In 2015, Sohl-Dickstein and colleagues at Stanford published a curious paper, Deep Unsupervised Learning Using Nonequilibrium Thermodynamics, proposing that you could train a generative model by reversing a slow random-noise corruption process: take an image, gradually add Gaussian noise until it becomes pure static, then train a neural network to undo the corruption one step at a time. To generate a new image, start from pure noise and run the reverse process forward. The paper was largely ignored for five years until Ho et al. (2020) cleaned up the formulation as Denoising Diffusion Probabilistic Models and Song and Ermon connected it to score matching. By 2022 Stable Diffusion, DALL·E 2, and Midjourney had launched and the image-generation landscape was unrecognisable.
Diffusion models are generative models that learn to reverse a fixed noise-injection process. The forward process takes a clean data sample x₀ and progressively adds Gaussian noise over T steps (typically T = 1000), producing x_T which is approximately pure noise; this process is fixed and has no learnable parameters. The reverse process — what the model has to learn — predicts x_{t−1} from x_t, with a neural network ε_θ(x_t, t) trained to estimate the noise added at step t. Training is remarkably simple: sample a clean image, sample a timestep, add the corresponding noise, ask the network to predict the noise, minimize MSE. No adversarial training, no mode-collapse pathologies, no balancing two networks against each other as in GANs. At sampling time you start from pure noise and repeatedly apply the reverse process to end with a sample from the data distribution. The score-based interpretation shows the network is equivalently learning ∇_x log p(x_t), the gradient of the log-likelihood; sampling becomes Langevin dynamics on the learned score. Conditioning on text adds a text encoder (CLIP or T5) feeding cross-attention layers; classifier-free guidance trades sample diversity for fidelity; latent diffusion operates in a compressed VAE-latent space rather than in pixel space, reducing compute by ~10×. The denoising network is typically a U-Net for images or a transformer (DiT, Sora) for video. The kinship to non-equilibrium statistical physics is not metaphorical — the noise schedule corresponds to a Fokker-Planck equation, the score function to thermodynamic forces — and the technique now drives audio (MusicLM), video (Sora, Veo), protein-structure prediction (AlphaFold 3), and molecular design.

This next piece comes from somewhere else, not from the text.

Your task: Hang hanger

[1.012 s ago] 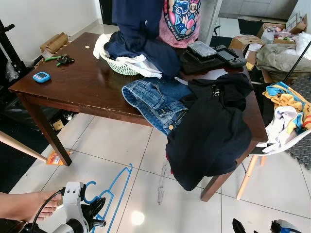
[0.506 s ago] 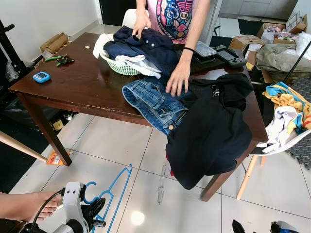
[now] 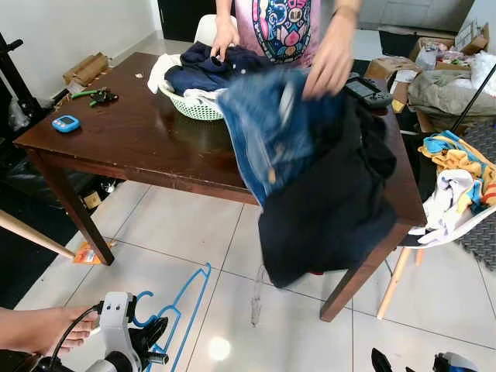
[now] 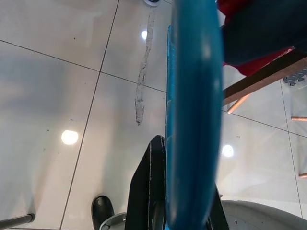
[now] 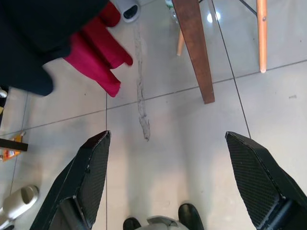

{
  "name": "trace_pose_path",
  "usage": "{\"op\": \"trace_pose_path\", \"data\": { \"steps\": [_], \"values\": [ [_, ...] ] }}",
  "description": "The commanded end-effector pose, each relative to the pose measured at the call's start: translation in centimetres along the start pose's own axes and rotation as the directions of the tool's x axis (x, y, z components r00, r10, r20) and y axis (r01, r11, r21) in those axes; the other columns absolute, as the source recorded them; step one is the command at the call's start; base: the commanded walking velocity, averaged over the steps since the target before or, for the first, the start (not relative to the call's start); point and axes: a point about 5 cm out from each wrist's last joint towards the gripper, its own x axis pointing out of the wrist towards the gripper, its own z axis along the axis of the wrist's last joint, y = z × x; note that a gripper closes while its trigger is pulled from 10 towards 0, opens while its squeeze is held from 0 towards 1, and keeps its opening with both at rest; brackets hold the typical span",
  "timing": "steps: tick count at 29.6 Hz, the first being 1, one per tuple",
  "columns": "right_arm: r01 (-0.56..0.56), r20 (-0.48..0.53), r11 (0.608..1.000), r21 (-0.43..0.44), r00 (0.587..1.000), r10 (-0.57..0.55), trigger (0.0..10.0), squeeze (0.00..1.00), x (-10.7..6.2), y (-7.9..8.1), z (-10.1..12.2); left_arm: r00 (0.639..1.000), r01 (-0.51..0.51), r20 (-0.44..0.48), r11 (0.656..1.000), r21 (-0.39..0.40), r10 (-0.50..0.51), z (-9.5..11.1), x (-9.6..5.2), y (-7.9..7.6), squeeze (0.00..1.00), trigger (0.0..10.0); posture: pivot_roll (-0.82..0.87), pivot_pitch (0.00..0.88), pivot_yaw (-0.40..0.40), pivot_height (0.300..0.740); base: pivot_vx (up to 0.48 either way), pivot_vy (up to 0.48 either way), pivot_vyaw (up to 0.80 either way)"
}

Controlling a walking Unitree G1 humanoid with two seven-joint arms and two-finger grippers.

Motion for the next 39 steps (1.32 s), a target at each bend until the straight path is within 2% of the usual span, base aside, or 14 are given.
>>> {"op": "trace_pose_path", "data": {
  "steps": [1,20,39],
  "values": [
    [0.006,-0.011,1.0,0.012,1.0,-0.006,10.0,0.0,-0.28,0.15,-0.2,1.0,-0.007,-0.02,1.0,-0.001,0.007,-0.4,-0.43,0.3,0.0,10.0,0.02,0.136,-0.011,0.74,0.0,0.0,0.0],
    [0.004,0.003,1.0,0.011,1.0,-0.004,10.0,0.0,-0.43,1.12,0.44,1.0,-0.01,-0.018,1.0,-0.002,0.01,-0.29,-0.34,0.4,0.0,10.0,0.02,0.148,-0.01,0.74,0.0,0.0,0.0],
    [0.025,-0.021,1.0,0.018,0.999,-0.025,10.0,0.0,-0.25,0.17,0.01,1.0,-0.009,-0.01,1.0,-0.001,0.009,-0.1,-0.33,0.27,0.0,10.0,0.03,0.156,-0.016,0.74,0.0,0.0,0.0]
  ]
}}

The image-generation industry runs almost entirely on diffusion (Midjourney, Stable Diffusion, DALL·E, Imagen, Firefly, Flux); video generation (Sora, Veo, Kling, Runway) is diffusion-based; music generation (Suno, Udio) is diffusion-based; AlphaFold 3 (2024) added a diffusion head to enable prediction of protein-ligand complexes. Open research frontiers include flow matching and rectified flow as simplified successors that achieve comparable results with fewer sampling steps, and consistency models that generate samples in 1–4 steps instead of 50–1000. Copyright and labour litigation around image-generation models is active (Getty Images v. Stability AI, NYT v. OpenAI), and deepfake concerns have prompted content-authentication standards (C2PA, watermarking). A 2015 thermodynamics paper is now the generative substrate of nearly every commercial creative-AI product.